Data producer and data curator.

Problem statement

With the anticipated move to post-quantum encryption algorithms in the coming years, it is necessary to capture the encryption algorithm used for every dataset to determine if the algorithm meets organizational requirements for being a quantum-secure encryption algorithm or a quantum-vulnerable. For example, AES-128 is considered to be quantum-vulnerable, while AES-256 is considered to be quantum secure. All RSA algorithms are considered to be quantum-vulnerable.

Currently DCAT has no way of representing this information.

Existing approaches

None known by @garfi303.

Links

• https://csrc.nist.gov/projects/post-quantum-cryptography

Requirements

There should at least be a text field for specifying encryption algorithm, but there should probably be a taxonomy of them.

• [ ] Find or create a class to represent the encryption algorithm of stored data.
• [ ] Find or create a controlled vocabulary for encryption algorithms.

Related use cases

• Perhaps specify the encryption algorithms for data in flight (ie: supported by endpoints).

Comments

I'm new here, so it's likely I didn't put this issue in the correct form. Apologies.

---

[andrea-perego]

@garfi303 , thanks for submitting this use case.

DCAT relies on the SPDX vocabulary to specify checksums, as well as the algorithms used:

https://www.w3.org/TR/vocab-dcat-3/#Property:checksum_algorithm

Indicating the security level of a hash algorithm is something that we have not considered in the scope of DCAT. This should rather be addressed by SPDX or a dedicated vocabulary.

[simsong]

Hi @andrea-perego . Than you for responding to my query. I reviewed SPDX and see that it has checksum algorithms, but not encryption algorithms. We need to be able to indicate that data at rest is encrypted with AES-128 or AES-256, for example. We are not trying to indicate the 'security level.'

[andrea-perego]

Sorry for the misunderstanding, @simsong .

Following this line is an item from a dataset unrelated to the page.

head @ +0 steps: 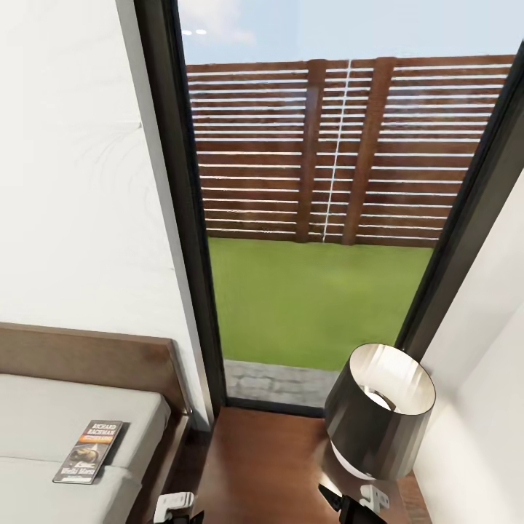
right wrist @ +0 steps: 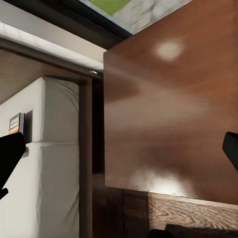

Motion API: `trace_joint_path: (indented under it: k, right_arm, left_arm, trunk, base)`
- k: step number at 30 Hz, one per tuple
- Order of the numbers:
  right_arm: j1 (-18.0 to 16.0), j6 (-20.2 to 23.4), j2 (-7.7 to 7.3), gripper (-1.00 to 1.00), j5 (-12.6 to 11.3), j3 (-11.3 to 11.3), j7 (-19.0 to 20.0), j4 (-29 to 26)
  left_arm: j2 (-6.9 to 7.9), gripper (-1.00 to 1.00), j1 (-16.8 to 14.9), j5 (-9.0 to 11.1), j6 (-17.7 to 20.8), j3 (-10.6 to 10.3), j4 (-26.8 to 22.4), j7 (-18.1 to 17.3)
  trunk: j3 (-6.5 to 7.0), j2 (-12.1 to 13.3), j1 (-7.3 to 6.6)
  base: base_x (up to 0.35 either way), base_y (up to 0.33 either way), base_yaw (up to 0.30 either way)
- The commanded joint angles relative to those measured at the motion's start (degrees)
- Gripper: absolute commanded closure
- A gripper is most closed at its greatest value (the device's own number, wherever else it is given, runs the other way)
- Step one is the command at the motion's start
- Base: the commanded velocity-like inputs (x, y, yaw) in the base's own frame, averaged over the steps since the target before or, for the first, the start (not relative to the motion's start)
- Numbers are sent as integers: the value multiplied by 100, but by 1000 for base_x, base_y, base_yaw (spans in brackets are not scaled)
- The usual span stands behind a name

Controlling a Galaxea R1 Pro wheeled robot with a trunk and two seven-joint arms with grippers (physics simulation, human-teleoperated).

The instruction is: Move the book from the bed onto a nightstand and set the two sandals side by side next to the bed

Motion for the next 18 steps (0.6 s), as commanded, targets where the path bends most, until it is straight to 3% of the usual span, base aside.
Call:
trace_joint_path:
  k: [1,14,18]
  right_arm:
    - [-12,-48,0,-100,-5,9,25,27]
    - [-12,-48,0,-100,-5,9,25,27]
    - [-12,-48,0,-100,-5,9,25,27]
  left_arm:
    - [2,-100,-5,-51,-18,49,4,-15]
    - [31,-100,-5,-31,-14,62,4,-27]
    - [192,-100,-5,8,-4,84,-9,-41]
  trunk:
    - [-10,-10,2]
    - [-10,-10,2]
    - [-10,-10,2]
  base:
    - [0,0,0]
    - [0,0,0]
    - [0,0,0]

To better understand your requirements, could you please provide an example?

E.g., besides the encryption algorithm, do you need to specify any other information? Also, is encryption applied on both data and checksums?

[simsong]

I can refer you to the NIST Post-Quantum Cryptography FAQ.

• https://csrc.nist.gov/Projects/post-quantum-cryptography/faqs
• https://csrc.nist.gov/projects/post-quantum-cryptography/post-quantum-cryptography-standardization/evaluation-criteria/security-(evaluation-criteria)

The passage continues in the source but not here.